• Directions for this task: If a line in the data below contains the word "relative", copy it out.

• Available records:
⁂
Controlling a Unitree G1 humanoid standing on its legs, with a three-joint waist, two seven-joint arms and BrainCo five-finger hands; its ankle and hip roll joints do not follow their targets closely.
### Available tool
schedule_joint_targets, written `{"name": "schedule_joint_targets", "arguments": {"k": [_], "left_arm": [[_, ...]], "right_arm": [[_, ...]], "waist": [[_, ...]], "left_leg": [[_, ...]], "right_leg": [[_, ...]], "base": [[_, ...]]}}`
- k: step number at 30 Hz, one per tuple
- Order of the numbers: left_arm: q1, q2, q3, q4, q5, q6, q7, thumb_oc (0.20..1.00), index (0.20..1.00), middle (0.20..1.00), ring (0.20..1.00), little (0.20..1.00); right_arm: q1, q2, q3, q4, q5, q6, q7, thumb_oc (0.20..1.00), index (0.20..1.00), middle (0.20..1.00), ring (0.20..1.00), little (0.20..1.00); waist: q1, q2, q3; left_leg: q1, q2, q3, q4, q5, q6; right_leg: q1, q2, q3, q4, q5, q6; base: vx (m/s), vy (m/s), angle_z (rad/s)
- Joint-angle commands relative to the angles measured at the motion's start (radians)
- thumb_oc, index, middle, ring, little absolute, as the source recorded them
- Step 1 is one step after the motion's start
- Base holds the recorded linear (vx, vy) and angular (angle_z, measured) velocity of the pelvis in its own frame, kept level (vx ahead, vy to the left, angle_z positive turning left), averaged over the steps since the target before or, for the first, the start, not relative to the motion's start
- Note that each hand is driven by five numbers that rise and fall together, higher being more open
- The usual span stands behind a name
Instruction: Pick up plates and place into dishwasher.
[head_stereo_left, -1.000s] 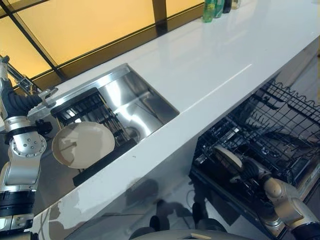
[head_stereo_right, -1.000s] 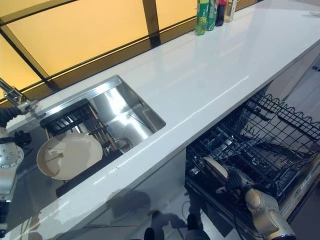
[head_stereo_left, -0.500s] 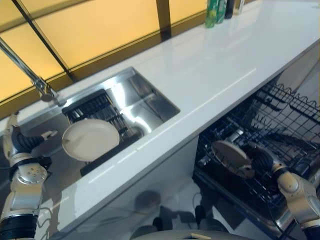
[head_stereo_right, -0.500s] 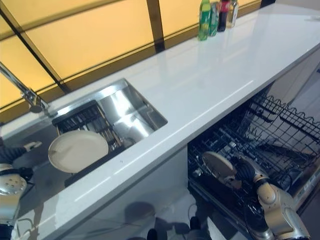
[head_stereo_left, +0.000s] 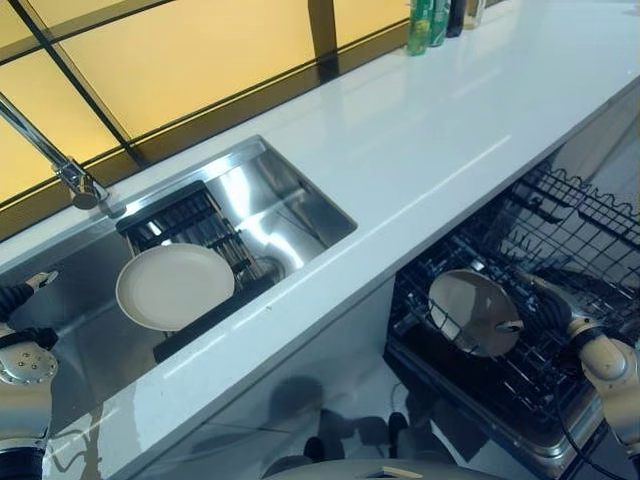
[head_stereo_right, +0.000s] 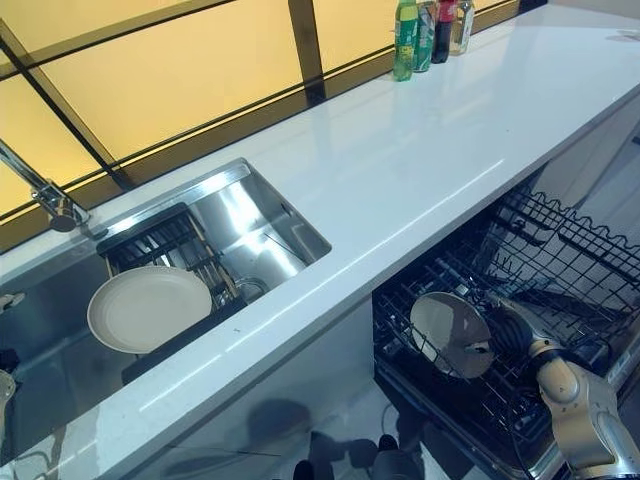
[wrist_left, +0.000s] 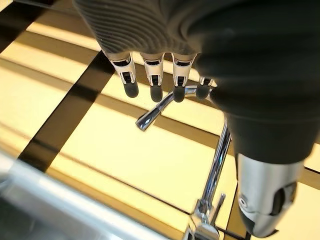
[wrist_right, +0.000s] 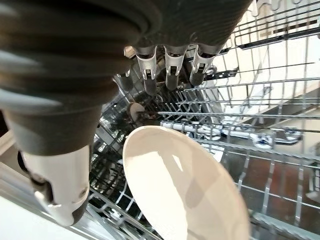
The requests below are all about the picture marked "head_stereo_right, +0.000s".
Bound black upper dishwasher rack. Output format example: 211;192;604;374
492;185;640;282

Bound green soda can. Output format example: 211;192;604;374
413;0;437;74

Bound stainless steel sink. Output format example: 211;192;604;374
0;157;334;459

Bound chrome faucet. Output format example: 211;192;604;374
0;138;92;234

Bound black dishwasher rack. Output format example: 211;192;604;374
373;238;640;454
492;185;640;282

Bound dark gold window frame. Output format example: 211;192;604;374
0;0;521;251

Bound wooden utensils in rack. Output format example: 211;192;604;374
189;219;242;304

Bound clear pale drink bottle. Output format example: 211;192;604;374
448;0;476;56

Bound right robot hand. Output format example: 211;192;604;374
463;294;507;358

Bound white plate with grey underside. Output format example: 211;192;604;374
409;291;497;379

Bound tall green soda bottle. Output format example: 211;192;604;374
392;0;419;83

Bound white round plate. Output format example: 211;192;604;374
86;264;215;356

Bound robot dark legs and feet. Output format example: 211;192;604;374
293;432;427;480

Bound dark cola bottle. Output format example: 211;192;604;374
430;0;458;65

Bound black dish drying rack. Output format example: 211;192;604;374
96;201;251;387

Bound black lower dishwasher rack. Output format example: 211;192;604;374
373;238;640;454

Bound dishwasher door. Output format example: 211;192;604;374
374;359;571;480
⁂
• Answer to this task:
- Joint-angle commands relative to the angles measured at the motion's start (radians)
- Base holds the recorded linear (vx, vy) and angular (angle_z, measured) velocity of the pelvis in its own frame, kept level (vx ahead, vy to the left, angle_z positive turning left), averaged over the steps since the target before or, for the first, the start, not relative to the motion's start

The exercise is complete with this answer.